Getting Away with Murder

 

  Party Lines



I was delighted to be asked to the official re-opening of the refurbished Sherlock Holmes public house in Northumberland Street, just around the corner from my old offices in Whitehall (whose exact location must, of course, remain rather vague for security reasons).

The first floor bar of the pub is internationally famous for its recreation of Holmes’ Baker Street living rooms, which can be viewed by drinkers and diners through a glass wall and I was privileged to be allowed inside this hallowed inner sanctum as a guest of one of its curators, Roger Johnson of the Sherlock Holmes Society.

  

I have to admit to some trepidation when I discovered that a ‘Murder Mystery Evening’ performed by The Company Upfront, who specialise in murder-mystery parties, was part of the re-opening festivities, for in truth, I am rubbish at such games. I even failed to arm myself with a magnifying glass – the traditional clue-hunting tool of all detectives – and so had to improvise with whatever was at hand.

Fortunately, as it turned out to be a team game I was able to worm my way on to Roger Johnson’s team and despite my ineptitude we managed to come a creditable second when the murderer was finally unmasked and the points (for spotting the clues) were totted up. I even came away with a Certificate to prove I had solved the mystery, which now sits alongside my equally-undeserved Sherlock Award here at Ripster Hall.

At February’s glittering Orion Crime Party, it was (as it often is) a case of ‘So many authors, so many books; so little time’. Apart from the pure pleasure of catching up with favourite authors I had not seen for several years – such as the awesomely talented Denise Mina – I was excited at the chance to meet new authors who had shown remarkable promise with their debuts and even though I had composed a ‘shopping list’ of authors to talk to, in the jollity of the occasion, I completely lost track of time.

I was able, however, to meet Steve Cavanagh, whose second novel The Plea comes out in May, featuring his con-artist-turned lawyer Eddie Flynn in a high-octane American legal thriller.

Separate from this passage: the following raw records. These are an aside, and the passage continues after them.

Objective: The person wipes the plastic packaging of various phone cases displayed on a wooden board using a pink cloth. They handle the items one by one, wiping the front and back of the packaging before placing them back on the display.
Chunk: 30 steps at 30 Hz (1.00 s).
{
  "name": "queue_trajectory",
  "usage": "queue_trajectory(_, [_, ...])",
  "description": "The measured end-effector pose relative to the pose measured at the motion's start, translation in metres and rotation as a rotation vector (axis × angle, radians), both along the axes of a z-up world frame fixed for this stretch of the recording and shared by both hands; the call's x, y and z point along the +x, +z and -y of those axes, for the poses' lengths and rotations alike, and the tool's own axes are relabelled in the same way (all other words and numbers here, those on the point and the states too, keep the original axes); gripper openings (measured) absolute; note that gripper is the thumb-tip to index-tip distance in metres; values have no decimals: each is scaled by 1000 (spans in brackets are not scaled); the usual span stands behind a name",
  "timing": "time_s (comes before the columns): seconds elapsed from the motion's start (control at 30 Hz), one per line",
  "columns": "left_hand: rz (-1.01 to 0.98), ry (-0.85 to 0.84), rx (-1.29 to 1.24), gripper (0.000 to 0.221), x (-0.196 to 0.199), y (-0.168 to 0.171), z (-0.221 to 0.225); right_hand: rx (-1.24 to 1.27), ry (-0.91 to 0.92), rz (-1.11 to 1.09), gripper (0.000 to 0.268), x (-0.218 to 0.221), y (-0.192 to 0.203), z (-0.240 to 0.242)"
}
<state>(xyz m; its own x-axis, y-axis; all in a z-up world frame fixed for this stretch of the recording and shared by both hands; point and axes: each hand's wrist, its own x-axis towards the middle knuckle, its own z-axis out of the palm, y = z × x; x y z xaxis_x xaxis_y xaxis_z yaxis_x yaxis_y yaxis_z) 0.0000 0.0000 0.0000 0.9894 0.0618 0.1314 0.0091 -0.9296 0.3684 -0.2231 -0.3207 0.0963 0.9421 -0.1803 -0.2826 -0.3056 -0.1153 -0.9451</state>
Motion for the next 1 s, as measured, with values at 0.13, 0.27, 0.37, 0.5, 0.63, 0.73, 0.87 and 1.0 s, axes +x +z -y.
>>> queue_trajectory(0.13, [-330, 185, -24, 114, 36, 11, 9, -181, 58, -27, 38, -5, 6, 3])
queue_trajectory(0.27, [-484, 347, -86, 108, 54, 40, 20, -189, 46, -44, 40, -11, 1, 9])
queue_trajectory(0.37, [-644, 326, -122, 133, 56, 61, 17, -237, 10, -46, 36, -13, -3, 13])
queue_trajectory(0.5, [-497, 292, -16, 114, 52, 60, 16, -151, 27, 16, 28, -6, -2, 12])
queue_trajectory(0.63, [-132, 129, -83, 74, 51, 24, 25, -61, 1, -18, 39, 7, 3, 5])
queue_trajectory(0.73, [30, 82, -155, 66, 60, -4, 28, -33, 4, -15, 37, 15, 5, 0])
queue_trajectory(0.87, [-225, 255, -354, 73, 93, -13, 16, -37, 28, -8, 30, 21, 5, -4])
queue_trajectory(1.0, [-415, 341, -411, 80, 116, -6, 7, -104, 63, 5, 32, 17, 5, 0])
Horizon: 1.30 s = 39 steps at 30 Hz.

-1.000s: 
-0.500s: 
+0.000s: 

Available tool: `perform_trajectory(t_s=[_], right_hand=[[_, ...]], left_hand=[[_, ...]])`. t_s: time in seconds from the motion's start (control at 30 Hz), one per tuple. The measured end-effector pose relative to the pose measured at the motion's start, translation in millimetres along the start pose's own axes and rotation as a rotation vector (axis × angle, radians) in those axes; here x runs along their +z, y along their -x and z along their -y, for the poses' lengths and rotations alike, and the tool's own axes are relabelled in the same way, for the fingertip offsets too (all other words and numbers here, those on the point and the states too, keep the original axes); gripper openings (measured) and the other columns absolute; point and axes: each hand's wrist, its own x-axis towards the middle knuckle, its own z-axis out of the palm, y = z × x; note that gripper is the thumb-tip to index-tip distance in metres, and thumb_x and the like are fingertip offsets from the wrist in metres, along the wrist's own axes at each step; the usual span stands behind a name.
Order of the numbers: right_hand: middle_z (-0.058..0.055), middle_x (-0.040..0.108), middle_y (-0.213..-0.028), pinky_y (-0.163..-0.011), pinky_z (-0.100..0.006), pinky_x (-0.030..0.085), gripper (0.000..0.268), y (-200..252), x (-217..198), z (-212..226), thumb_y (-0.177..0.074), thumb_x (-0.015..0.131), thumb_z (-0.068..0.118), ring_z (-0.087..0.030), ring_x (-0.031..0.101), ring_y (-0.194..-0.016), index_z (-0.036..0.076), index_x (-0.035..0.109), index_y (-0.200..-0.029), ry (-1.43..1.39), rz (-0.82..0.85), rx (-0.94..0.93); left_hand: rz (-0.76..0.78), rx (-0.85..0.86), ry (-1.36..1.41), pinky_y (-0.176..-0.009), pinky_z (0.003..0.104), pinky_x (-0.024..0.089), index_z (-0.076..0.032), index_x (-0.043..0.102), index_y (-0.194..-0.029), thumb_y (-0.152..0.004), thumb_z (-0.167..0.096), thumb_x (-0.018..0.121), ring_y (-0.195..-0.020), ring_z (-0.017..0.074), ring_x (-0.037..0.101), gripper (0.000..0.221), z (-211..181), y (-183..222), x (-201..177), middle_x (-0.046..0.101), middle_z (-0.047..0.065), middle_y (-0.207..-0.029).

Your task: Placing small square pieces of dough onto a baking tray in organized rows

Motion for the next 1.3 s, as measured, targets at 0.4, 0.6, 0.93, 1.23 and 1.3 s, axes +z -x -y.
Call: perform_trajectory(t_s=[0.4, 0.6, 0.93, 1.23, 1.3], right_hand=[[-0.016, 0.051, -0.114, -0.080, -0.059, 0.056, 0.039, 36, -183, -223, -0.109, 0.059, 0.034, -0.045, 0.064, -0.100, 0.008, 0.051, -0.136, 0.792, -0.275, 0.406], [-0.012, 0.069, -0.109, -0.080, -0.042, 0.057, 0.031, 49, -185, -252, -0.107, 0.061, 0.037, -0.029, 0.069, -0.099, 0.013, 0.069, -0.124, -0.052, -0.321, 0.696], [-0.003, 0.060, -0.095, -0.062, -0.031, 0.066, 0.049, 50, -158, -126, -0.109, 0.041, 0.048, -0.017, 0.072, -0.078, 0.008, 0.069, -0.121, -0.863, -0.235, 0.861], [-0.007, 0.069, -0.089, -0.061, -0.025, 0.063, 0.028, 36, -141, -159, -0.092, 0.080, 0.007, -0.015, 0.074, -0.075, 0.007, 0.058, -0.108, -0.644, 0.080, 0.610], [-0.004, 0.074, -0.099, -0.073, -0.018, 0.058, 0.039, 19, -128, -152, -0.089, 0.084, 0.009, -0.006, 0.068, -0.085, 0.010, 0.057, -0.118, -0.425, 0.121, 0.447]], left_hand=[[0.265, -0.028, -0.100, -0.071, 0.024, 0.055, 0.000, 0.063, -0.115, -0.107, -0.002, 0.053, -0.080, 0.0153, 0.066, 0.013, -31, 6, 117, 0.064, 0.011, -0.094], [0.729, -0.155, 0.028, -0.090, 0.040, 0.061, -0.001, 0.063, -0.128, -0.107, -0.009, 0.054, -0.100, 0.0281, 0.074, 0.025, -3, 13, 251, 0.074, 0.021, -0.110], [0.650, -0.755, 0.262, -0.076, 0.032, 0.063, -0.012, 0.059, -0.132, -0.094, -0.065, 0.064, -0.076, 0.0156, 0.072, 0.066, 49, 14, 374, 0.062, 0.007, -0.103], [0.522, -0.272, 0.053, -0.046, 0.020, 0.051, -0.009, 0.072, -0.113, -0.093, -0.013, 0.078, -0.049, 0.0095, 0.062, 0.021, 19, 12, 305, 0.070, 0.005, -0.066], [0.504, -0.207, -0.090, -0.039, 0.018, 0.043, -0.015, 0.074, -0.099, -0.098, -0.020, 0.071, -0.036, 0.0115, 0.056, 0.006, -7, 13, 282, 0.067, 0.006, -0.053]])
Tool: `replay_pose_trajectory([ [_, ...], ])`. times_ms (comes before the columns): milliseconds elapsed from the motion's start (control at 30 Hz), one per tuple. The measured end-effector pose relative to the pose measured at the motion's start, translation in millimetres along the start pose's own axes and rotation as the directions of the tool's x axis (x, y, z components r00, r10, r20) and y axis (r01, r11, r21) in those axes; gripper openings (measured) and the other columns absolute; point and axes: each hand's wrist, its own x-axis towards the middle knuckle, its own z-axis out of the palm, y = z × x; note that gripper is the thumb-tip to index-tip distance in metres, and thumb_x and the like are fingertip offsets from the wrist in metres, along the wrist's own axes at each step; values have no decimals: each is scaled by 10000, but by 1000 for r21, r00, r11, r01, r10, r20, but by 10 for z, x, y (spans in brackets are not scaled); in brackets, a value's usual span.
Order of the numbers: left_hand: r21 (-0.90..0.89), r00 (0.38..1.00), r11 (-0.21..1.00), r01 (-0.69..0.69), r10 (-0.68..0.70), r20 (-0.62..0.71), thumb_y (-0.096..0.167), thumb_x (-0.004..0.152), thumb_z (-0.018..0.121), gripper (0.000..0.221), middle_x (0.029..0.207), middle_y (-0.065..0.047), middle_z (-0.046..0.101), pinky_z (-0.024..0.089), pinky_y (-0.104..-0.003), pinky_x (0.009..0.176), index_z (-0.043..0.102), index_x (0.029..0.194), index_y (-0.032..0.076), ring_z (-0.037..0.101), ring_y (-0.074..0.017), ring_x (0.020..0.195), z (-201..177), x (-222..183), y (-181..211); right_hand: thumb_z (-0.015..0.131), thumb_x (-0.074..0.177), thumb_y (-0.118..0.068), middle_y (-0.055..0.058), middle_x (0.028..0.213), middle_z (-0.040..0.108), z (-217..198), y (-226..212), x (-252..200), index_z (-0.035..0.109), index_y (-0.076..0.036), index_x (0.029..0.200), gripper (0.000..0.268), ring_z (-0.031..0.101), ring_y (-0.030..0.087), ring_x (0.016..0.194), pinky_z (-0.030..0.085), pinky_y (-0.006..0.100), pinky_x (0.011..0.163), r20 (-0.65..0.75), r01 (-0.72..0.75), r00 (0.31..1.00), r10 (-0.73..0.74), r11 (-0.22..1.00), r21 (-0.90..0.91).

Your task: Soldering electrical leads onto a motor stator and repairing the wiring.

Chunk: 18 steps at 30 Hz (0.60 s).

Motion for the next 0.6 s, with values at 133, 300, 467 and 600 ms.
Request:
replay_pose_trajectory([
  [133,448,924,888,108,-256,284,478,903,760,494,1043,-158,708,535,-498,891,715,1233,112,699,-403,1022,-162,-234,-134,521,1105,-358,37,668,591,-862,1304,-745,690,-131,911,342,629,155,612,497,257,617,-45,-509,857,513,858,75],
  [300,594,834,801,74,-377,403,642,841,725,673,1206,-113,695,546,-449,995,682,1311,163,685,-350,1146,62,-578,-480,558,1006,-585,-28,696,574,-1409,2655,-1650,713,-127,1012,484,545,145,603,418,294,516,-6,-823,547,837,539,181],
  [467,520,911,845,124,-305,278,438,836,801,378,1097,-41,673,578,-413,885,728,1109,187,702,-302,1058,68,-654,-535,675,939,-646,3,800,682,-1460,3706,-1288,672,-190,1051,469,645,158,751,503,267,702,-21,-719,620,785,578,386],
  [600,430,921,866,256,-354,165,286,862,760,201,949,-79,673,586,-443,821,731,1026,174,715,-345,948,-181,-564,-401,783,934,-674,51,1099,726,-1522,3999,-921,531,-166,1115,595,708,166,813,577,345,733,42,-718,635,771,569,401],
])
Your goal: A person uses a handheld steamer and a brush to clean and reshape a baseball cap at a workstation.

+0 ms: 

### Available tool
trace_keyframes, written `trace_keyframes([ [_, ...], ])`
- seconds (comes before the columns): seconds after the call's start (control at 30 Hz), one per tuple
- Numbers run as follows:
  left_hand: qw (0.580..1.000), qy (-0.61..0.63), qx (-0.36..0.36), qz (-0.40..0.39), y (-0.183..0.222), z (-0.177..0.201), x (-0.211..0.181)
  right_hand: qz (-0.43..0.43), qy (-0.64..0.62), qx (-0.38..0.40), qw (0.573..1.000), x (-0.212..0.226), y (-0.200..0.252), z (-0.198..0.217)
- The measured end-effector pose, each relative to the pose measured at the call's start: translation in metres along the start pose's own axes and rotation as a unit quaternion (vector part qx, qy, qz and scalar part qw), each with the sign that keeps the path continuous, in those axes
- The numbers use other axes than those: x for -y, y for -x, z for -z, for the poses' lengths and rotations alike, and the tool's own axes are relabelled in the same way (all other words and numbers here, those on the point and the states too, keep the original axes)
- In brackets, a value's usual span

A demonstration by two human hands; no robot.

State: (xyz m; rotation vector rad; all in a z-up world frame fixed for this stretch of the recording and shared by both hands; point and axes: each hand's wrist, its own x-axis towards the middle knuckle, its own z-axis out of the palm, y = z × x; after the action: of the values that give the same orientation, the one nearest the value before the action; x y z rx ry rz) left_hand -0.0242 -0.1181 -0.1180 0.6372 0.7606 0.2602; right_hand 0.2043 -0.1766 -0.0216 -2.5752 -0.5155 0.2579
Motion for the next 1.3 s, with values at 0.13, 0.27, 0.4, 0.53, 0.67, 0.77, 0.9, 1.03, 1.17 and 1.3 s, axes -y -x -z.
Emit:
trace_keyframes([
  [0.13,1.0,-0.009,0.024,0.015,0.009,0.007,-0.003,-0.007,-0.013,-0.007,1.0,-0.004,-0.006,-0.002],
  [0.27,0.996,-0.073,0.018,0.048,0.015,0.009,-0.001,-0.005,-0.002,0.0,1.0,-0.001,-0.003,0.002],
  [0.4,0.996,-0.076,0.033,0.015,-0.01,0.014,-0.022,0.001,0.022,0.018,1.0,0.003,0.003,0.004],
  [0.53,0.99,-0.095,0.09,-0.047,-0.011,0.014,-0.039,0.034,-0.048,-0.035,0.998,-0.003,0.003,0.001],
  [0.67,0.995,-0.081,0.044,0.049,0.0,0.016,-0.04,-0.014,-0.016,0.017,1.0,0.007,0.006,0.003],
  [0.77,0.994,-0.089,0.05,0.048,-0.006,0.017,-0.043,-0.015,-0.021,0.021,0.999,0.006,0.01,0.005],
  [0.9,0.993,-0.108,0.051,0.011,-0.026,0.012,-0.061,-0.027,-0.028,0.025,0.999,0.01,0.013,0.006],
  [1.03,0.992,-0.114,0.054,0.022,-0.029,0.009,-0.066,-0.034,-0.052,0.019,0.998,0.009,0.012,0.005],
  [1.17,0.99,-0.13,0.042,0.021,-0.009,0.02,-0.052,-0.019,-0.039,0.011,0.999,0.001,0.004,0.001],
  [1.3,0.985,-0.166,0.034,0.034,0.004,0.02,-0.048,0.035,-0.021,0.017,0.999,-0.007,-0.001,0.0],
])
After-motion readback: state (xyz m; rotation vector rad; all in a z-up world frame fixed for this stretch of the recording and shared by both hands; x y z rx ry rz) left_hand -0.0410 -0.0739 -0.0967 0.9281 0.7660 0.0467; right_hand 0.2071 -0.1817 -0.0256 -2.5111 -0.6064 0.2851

Our main topic of conversation was, of course, why Steve chose to write violent crime fiction set in the American legal system as The Plea opens with a massive gunfight in the offices of a New York law firm. I could only deduce that the charming (despite being a lawyer) Mr Cavanagh had found his native Belfast far too peaceful and law-abiding.

It was a real treat to meet Alexandra Benedict as I had (then) just started reading her latest novel Jonathan Dark or the Evidence of Ghosts, which I found spookily  – and I use the word accurately for once – addictive. It is mystery involving a blind girl (who has had her sight restored but prefers to stay blind), the police detective of the title, Jonathan Dark, who has – shall we say – certain ‘wardrobe secrets’ and the hunt for a violent stalker who may be connected to an all-powerful organisation which would make the Masons look like a church bell ringing team.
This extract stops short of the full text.